Work order :: Take the entries below and print only the lines from the one with "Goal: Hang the" through the one with "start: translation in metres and", exactly as they stand, both ends included.

+ + + + + + +

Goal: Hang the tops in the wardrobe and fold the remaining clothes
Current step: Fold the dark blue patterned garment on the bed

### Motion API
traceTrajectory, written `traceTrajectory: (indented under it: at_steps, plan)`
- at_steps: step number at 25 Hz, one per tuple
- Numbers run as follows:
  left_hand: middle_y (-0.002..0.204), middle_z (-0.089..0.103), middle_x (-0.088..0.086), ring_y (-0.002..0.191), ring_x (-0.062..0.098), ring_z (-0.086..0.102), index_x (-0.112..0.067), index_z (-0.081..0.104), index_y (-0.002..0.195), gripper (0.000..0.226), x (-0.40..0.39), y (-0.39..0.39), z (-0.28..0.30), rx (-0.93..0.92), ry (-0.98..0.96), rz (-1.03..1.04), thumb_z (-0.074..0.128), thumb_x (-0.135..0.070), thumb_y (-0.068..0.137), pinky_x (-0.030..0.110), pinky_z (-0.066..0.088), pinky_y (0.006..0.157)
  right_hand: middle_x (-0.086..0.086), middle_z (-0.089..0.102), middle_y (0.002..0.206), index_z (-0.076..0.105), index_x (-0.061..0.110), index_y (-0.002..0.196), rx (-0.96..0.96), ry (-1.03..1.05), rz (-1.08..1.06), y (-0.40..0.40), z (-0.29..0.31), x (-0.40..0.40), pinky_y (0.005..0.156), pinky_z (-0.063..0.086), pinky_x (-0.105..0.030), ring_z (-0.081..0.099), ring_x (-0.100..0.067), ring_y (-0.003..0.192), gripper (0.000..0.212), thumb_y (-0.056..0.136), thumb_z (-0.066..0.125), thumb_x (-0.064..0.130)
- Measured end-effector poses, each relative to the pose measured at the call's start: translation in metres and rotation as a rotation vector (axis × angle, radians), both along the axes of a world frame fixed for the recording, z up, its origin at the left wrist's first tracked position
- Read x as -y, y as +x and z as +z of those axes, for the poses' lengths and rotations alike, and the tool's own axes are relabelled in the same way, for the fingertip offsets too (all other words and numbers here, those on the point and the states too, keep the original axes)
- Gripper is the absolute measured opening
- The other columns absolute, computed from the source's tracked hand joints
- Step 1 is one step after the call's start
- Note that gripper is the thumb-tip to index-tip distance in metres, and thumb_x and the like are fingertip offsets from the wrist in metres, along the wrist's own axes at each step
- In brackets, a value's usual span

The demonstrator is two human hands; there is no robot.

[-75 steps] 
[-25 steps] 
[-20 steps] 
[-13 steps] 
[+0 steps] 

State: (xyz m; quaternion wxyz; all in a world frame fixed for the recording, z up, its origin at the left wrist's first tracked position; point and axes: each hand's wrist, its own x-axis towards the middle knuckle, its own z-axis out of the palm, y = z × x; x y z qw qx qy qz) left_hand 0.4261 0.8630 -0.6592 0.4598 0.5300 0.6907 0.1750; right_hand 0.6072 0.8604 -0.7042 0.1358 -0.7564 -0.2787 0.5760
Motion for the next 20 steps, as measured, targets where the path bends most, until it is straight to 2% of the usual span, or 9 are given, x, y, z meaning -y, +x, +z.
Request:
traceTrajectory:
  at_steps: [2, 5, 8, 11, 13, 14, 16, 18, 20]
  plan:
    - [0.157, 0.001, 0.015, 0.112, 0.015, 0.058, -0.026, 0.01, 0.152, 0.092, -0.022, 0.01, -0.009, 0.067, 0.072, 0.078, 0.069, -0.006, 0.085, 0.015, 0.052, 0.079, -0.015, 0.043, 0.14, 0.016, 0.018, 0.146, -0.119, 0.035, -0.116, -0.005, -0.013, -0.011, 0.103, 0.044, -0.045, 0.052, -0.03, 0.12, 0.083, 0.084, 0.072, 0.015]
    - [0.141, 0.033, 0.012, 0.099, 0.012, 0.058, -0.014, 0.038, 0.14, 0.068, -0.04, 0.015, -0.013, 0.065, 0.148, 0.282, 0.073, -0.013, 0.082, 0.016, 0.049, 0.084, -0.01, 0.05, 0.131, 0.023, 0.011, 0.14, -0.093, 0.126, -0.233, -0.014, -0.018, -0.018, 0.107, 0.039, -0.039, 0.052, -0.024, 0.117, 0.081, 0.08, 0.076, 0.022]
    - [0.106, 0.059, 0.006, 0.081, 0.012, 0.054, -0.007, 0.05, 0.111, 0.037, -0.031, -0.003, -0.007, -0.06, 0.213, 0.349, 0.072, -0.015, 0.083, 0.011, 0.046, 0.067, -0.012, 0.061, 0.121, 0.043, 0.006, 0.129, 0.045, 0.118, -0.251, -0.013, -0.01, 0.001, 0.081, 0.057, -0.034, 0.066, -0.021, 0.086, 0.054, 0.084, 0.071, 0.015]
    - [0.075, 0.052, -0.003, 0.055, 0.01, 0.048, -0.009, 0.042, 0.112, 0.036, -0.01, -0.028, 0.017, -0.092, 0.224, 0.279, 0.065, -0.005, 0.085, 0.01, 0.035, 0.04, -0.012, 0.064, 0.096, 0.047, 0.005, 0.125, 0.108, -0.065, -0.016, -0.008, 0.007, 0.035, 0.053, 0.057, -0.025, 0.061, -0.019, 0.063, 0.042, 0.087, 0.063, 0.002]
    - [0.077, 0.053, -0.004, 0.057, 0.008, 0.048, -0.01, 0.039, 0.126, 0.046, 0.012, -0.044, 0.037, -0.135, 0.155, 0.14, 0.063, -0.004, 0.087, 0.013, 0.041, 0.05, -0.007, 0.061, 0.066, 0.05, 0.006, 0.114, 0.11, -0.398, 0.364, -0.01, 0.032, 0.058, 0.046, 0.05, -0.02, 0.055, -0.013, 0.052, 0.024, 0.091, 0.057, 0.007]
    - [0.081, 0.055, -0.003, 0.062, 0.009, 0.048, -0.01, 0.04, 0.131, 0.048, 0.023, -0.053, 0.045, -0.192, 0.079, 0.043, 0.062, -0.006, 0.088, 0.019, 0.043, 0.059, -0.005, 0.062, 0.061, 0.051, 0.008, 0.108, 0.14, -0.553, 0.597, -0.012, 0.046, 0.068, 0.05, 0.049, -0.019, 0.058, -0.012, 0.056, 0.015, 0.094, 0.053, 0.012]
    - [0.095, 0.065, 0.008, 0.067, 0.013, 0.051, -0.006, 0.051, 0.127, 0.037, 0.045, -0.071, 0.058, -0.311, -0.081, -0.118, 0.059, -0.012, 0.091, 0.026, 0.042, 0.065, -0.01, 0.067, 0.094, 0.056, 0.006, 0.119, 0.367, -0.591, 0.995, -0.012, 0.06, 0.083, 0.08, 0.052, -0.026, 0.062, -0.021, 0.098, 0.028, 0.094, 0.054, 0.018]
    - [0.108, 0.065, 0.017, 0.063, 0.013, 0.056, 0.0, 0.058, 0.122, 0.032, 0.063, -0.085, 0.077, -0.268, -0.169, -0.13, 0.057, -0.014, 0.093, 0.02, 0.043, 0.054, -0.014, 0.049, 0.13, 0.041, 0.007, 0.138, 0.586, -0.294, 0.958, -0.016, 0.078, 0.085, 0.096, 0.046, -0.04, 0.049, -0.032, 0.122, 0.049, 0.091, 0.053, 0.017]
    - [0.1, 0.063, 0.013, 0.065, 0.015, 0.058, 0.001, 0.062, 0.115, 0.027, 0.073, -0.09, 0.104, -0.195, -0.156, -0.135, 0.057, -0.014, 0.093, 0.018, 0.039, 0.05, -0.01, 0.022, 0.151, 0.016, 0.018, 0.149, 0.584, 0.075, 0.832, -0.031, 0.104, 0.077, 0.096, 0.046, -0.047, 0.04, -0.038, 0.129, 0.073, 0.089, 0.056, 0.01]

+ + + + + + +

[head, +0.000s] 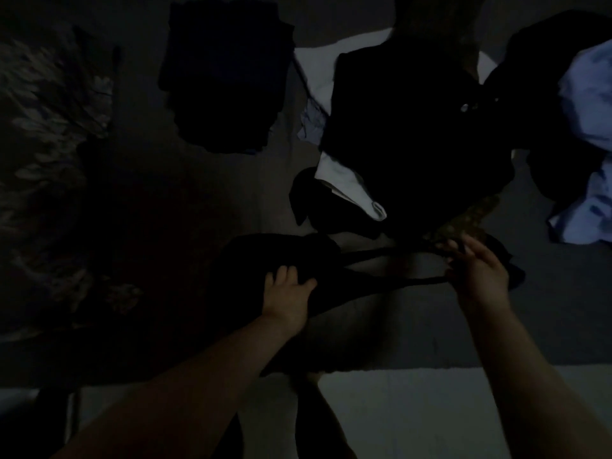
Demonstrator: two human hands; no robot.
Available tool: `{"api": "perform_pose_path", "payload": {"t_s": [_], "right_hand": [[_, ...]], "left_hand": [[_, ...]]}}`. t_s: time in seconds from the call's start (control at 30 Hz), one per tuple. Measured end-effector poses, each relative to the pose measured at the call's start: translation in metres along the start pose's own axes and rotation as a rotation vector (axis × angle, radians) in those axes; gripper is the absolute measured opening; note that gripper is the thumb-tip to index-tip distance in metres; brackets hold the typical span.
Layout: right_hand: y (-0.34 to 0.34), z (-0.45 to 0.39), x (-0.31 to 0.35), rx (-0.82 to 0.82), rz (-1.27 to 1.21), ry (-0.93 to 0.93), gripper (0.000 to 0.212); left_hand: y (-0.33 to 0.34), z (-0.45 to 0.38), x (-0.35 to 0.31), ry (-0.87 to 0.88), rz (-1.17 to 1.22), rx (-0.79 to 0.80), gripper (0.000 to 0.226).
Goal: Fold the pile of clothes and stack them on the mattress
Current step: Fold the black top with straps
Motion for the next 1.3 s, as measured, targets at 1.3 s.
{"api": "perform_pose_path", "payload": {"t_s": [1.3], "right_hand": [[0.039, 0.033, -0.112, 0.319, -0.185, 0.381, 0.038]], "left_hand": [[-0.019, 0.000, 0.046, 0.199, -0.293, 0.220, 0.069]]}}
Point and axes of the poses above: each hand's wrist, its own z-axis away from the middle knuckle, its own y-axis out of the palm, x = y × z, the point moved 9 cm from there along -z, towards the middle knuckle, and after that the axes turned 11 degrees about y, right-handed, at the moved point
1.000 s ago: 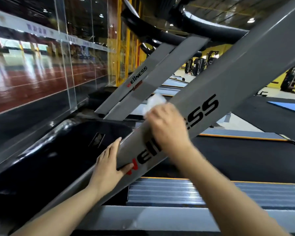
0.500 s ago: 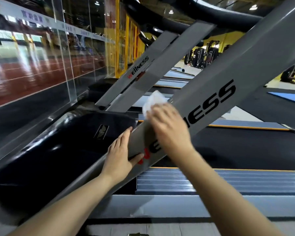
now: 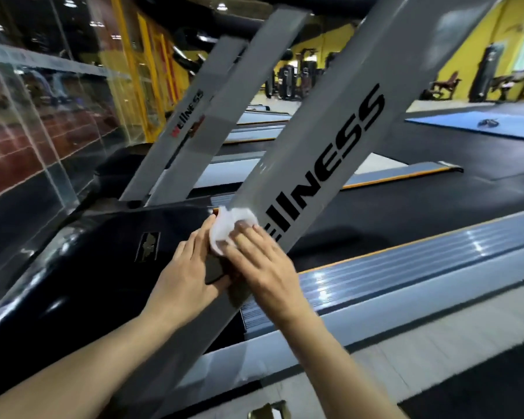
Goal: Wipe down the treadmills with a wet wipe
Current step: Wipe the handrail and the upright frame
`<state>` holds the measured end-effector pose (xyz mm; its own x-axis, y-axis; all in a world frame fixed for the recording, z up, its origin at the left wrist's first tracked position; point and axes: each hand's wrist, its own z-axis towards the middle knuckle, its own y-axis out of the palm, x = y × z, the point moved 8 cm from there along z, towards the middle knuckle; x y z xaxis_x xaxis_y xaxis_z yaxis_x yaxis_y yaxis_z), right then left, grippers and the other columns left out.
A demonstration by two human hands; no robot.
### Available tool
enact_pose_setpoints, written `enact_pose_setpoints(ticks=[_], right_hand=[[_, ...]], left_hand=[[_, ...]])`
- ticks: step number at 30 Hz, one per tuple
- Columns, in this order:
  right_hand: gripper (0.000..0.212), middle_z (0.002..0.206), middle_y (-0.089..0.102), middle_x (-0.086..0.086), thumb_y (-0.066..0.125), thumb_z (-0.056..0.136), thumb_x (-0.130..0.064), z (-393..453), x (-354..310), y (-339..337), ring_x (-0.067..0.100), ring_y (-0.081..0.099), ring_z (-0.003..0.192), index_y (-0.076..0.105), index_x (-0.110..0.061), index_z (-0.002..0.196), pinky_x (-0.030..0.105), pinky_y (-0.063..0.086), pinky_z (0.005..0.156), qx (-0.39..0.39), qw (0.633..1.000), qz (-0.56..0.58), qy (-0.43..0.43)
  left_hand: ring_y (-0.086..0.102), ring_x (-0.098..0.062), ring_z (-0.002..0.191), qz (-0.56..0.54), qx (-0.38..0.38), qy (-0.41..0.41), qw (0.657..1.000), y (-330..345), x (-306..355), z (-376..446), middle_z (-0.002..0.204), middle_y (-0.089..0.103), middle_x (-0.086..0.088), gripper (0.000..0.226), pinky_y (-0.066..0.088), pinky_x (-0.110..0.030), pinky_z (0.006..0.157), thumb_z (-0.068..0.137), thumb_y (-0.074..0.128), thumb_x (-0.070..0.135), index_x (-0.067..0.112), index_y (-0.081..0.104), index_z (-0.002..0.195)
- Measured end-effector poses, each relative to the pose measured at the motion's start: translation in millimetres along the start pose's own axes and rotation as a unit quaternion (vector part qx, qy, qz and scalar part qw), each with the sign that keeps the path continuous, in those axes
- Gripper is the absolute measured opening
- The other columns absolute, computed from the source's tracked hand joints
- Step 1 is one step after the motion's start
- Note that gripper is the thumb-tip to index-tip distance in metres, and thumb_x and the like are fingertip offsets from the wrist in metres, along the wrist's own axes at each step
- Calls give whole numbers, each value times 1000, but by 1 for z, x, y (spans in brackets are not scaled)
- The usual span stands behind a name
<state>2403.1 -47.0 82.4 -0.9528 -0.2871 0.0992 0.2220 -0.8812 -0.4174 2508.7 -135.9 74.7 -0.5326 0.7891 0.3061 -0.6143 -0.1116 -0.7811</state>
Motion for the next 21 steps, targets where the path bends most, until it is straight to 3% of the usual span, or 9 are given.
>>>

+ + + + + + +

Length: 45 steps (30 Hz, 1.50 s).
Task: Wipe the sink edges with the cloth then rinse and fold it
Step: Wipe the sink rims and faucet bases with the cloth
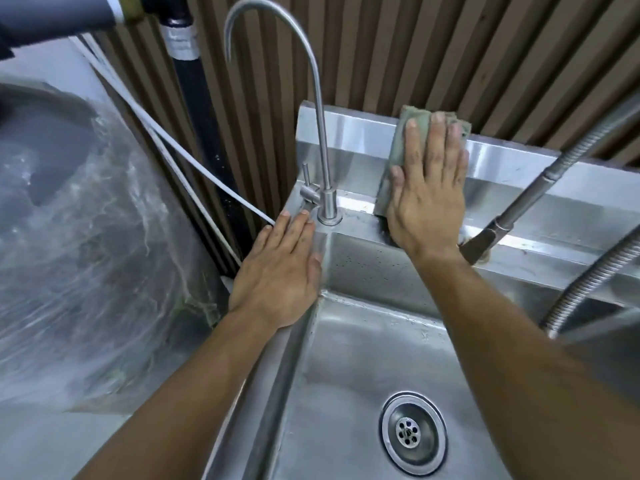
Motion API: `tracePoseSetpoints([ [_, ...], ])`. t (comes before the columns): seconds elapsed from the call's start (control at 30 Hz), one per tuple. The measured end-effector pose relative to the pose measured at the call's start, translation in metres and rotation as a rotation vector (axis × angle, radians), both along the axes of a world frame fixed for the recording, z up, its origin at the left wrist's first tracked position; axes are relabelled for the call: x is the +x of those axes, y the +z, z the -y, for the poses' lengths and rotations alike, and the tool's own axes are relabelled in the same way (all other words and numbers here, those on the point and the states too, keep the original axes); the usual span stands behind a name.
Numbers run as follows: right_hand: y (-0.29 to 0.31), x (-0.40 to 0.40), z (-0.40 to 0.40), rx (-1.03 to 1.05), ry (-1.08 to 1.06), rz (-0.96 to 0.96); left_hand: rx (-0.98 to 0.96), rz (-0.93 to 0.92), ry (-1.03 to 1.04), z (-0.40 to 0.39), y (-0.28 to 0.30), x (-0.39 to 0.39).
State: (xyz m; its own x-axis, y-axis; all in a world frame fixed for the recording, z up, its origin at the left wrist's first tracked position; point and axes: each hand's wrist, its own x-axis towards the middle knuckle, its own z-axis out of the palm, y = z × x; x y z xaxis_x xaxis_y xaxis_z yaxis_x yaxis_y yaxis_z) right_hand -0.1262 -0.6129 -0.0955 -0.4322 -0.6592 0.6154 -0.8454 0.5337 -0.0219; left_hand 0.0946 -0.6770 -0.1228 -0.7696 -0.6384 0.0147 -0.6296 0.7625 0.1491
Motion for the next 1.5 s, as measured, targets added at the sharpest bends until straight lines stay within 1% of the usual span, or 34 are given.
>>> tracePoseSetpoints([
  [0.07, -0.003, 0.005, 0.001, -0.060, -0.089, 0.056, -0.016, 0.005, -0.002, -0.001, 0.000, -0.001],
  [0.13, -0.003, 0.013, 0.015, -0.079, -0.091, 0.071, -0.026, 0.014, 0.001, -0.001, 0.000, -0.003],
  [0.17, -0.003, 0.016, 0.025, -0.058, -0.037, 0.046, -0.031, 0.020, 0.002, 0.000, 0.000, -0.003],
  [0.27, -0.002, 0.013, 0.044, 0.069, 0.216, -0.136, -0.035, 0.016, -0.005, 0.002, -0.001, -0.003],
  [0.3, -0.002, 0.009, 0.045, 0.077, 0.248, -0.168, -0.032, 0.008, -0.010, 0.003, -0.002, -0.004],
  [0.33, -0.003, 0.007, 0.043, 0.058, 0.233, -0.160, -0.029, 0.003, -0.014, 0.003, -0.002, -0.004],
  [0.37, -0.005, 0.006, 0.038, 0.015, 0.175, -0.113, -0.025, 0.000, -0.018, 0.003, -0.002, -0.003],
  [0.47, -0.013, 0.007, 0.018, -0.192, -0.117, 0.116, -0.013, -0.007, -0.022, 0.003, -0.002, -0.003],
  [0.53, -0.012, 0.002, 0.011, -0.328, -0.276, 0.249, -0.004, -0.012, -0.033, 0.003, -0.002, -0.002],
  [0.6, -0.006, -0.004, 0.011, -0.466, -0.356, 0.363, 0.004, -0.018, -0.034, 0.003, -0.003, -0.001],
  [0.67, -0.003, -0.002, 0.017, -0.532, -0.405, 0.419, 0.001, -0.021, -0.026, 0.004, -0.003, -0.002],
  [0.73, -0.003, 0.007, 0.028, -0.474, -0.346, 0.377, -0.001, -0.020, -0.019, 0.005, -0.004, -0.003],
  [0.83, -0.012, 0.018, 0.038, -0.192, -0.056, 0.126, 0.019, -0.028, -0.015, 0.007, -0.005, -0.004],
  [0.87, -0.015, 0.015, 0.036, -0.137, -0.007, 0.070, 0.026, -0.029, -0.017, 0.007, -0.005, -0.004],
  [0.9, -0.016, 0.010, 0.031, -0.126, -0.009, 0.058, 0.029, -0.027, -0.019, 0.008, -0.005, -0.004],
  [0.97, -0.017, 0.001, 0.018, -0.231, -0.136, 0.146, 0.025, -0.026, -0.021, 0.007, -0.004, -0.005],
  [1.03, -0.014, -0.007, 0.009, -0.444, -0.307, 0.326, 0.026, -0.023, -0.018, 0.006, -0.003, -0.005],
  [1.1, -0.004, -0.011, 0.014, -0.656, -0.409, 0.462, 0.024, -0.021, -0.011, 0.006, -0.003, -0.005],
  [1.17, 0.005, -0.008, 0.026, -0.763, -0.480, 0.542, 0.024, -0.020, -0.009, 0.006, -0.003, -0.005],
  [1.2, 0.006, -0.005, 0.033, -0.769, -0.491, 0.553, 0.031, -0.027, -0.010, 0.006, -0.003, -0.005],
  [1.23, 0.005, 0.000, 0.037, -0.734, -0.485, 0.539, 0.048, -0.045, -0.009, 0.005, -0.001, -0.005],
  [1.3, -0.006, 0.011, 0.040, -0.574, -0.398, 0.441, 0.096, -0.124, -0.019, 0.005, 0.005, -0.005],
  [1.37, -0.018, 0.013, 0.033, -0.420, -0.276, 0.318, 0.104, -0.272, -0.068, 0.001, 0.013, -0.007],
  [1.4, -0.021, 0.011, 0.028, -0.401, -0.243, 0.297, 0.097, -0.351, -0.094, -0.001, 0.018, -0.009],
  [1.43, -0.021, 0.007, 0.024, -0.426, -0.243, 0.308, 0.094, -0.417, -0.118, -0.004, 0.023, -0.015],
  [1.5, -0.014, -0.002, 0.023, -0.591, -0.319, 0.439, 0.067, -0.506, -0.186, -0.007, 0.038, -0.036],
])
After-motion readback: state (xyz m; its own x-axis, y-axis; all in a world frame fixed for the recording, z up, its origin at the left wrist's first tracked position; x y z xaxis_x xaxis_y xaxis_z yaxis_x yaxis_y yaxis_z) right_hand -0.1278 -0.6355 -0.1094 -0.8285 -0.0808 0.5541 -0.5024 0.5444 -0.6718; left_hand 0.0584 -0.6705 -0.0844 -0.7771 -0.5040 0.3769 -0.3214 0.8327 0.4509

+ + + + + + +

Finished exercise ::
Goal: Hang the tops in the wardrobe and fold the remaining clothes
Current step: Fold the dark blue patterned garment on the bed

### Motion API
traceTrajectory, written `traceTrajectory: (indented under it: at_steps, plan)`
- at_steps: step number at 25 Hz, one per tuple
- Numbers run as follows:
  left_hand: middle_y (-0.002..0.204), middle_z (-0.089..0.103), middle_x (-0.088..0.086), ring_y (-0.002..0.191), ring_x (-0.062..0.098), ring_z (-0.086..0.102), index_x (-0.112..0.067), index_z (-0.081..0.104), index_y (-0.002..0.195), gripper (0.000..0.226), x (-0.40..0.39), y (-0.39..0.39), z (-0.28..0.30), rx (-0.93..0.92), ry (-0.98..0.96), rz (-1.03..1.04), thumb_z (-0.074..0.128), thumb_x (-0.135..0.070), thumb_y (-0.068..0.137), pinky_x (-0.030..0.110), pinky_z (-0.066..0.088), pinky_y (0.006..0.157)
  right_hand: middle_x (-0.086..0.086), middle_z (-0.089..0.102), middle_y (0.002..0.206), index_z (-0.076..0.105), index_x (-0.061..0.110), index_y (-0.002..0.196), rx (-0.96..0.96), ry (-1.03..1.05), rz (-1.08..1.06), y (-0.40..0.40), z (-0.29..0.31), x (-0.40..0.40), pinky_y (0.005..0.156), pinky_z (-0.063..0.086), pinky_x (-0.105..0.030), ring_z (-0.081..0.099), ring_x (-0.100..0.067), ring_y (-0.003..0.192), gripper (0.000..0.212), thumb_y (-0.056..0.136), thumb_z (-0.066..0.125), thumb_x (-0.064..0.130)
- Measured end-effector poses, each relative to the pose measured at the call's start: translation in metres and rotation as a rotation vector (axis × angle, radians), both along the axes of a world frame fixed for the recording, z up, its origin at the left wrist's first tracked position

With this, the answer is complete.